* [EXERCISE]:
Look for "instance" in the material below and show each line that contains it.

* [DATA PROVIDED]:
.....

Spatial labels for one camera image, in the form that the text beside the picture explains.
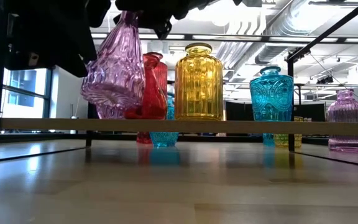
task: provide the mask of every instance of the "white wall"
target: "white wall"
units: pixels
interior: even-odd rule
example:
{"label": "white wall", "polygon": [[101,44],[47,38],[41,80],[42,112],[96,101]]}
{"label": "white wall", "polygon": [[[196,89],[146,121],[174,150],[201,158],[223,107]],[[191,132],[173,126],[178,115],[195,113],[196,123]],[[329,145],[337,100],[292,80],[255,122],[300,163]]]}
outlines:
{"label": "white wall", "polygon": [[60,67],[53,70],[51,118],[71,118],[71,104],[73,105],[73,116],[88,117],[88,102],[80,94],[81,85],[82,78],[77,78]]}

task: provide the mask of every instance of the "turquoise glass vase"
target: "turquoise glass vase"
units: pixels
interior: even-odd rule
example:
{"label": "turquoise glass vase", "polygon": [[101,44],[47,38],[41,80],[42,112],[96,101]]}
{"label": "turquoise glass vase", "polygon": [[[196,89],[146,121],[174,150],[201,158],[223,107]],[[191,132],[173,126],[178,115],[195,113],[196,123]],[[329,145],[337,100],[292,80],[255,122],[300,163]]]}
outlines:
{"label": "turquoise glass vase", "polygon": [[[280,75],[280,67],[261,69],[250,82],[252,110],[256,121],[291,121],[293,78]],[[264,134],[264,145],[274,146],[273,134]]]}
{"label": "turquoise glass vase", "polygon": [[[167,119],[175,119],[175,106],[173,104],[174,95],[168,93],[167,99]],[[178,140],[178,132],[151,132],[150,137],[153,145],[157,147],[174,146]]]}

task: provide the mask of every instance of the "wooden floor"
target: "wooden floor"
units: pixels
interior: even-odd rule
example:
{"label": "wooden floor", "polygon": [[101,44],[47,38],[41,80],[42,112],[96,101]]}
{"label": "wooden floor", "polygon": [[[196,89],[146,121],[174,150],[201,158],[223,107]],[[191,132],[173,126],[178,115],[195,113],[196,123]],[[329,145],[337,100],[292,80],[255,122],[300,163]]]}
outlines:
{"label": "wooden floor", "polygon": [[[84,141],[1,144],[64,149]],[[325,146],[303,145],[303,150]],[[0,224],[358,223],[358,166],[256,143],[179,142],[0,162]]]}

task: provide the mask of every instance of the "wooden plank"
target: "wooden plank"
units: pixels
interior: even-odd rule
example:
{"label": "wooden plank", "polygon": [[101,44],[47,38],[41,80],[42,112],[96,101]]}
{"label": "wooden plank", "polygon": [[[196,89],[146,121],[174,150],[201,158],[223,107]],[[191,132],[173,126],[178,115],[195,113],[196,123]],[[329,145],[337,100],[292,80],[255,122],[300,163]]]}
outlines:
{"label": "wooden plank", "polygon": [[2,118],[5,129],[358,135],[358,123]]}

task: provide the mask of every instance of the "yellow glass vase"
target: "yellow glass vase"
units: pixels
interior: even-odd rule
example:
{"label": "yellow glass vase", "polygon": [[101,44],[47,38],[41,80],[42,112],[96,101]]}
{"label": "yellow glass vase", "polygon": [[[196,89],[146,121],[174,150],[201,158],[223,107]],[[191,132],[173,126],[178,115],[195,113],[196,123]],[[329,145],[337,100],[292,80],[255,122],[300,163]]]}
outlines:
{"label": "yellow glass vase", "polygon": [[204,43],[187,45],[187,56],[176,65],[175,119],[222,120],[223,66]]}
{"label": "yellow glass vase", "polygon": [[[295,116],[293,118],[295,122],[303,122],[302,117]],[[302,146],[302,134],[294,134],[295,147]],[[276,147],[288,147],[288,134],[274,134],[274,146]]]}

.....

* [ANSWER SECTION]:
task: provide the mask of every instance of the "white wall"
task: provide the mask of every instance of the "turquoise glass vase"
task: provide the mask of every instance of the "wooden floor"
task: provide the mask of every instance of the "wooden plank"
task: provide the mask of every instance of the "yellow glass vase"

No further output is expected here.